State machine replication ensures that all nodes in a distributed system maintain the same state. The following code demonstrates the implementation of a state machine:

// State machine structure
struct state_machine {
    void* state;
    uint64_t last_applied;
    struct list_head command_log;
    pthread_mutex_t lock;
};

// Command structure
struct command {
    uint64_t sequence_number;
    void* data;
    size_t data_len;
    struct list_head list;
};

// Apply command to state machine
int apply_command(struct state_machine* sm, struct command* cmd) {
    pthread_mutex_lock(&sm->lock);
    
    if (cmd->sequence_number <= sm->last_applied) {
        pthread_mutex_unlock(&sm->lock);
        return 0;  // Already applied
    }
    
    // Check for gaps in sequence
    if (cmd->sequence_number > sm->last_applied + 1) {
        pthread_mutex_unlock(&sm->lock);
        return -EAGAIN;  // Need to wait for missing commands
    }
    
    // Apply command to state
    int ret = execute_command(sm->state, cmd);
    if (ret == 0) {
        sm->last_applied = cmd->sequence_number;
        add_to_command_log(sm, cmd);
    }
    
    pthread_mutex_unlock(&sm->lock);
    return ret;
}

The state_machine structure represents a state machine, while the apply_command function applies commands to the state machine.

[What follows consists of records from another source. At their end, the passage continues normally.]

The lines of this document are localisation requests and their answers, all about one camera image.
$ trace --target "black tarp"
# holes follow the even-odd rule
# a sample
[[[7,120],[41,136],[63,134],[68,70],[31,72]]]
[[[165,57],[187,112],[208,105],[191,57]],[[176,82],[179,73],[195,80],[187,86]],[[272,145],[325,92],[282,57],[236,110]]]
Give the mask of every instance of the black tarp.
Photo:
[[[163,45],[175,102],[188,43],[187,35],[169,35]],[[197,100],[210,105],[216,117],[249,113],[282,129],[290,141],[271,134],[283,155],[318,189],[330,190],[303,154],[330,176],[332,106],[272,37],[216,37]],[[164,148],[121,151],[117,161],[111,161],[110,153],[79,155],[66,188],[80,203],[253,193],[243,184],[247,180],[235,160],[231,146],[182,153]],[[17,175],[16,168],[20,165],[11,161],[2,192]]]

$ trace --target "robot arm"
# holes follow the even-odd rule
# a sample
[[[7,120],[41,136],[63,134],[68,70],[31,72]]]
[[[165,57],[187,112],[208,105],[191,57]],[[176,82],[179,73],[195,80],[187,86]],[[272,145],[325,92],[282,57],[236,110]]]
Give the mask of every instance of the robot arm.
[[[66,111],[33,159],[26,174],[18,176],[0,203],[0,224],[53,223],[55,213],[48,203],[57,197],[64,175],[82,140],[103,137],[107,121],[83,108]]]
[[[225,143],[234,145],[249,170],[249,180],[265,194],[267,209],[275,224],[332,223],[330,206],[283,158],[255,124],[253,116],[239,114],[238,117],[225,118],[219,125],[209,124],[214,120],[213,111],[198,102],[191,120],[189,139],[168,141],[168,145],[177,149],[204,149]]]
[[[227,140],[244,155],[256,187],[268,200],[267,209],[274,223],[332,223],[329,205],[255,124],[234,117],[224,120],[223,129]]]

10. Implementation Examples

The following code demonstrates the initialization of a distributed system:

// Main distributed system initialization
int init_distributed_system(struct distributed_node* nodes, size_t num_nodes) {
    int ret;
    
    for (size_t i = 0; i < num_nodes; i++) {
        ret = init_distributed_node(&nodes[i], i);
        if (ret)
            return ret;
    }
    
    return 0;
}

The init_distributed_system function initializes a distributed system by initializing each node.

11. Performance Analysis

Performance analysis is essential for understanding the behavior of a distributed system. The following code demonstrates the implementation of performance monitoring:

// Performance monitoring structure
struct performance_metrics {
    atomic_uint_fast64_t total_requests;
    atomic_uint_fast64_t successful_requests;
    atomic_uint_fast64_t failed_requests;
    atomic_uint_fast64_t total_latency_ms;
    struct timespec start_time;
};

// Initialize performance monitoring
void init_performance_monitoring(struct performance_metrics* metrics) {
    atomic_store(&metrics->total_requests, 0);
    atomic_store(&metrics->successful_requests, 0);
    atomic_store(&metrics->failed_requests, 0);
    atomic_store(&metrics->total_latency_ms, 0);
    clock_gettime(CLOCK_MONOTONIC, &metrics->start_time);
}

// Record request metrics
void record_request_metrics(struct performance_metrics* metrics, 
                          bool success, uint64_t latency_ms) {
    atomic_fetch_add(&metrics->total_requests, 1);
    if (success) {
        atomic_fetch_add(&metrics->successful_requests, 1);
        atomic_fetch_add(&metrics->total_latency_ms, latency_ms);
    } else {
        atomic_fetch_add(&metrics->failed_requests, 1);
    }
}

The performance_metrics structure represents performance metrics, while the record_request_metrics function records the metrics for each request.

12. Conclusion

Distributed Operating System algorithms and consensus protocols are essential for building reliable, scalable, and efficient distributed systems. This article has covered the fundamental concepts, implementation details, and best practices for advanced distributed algorithms, including Raft, Lamport clocks, Ricart-Agrawala mutual exclusion, and Two-Phase Commit. By following the techniques and patterns discussed in this article, developers can create robust distributed systems that meet the demands of modern applications.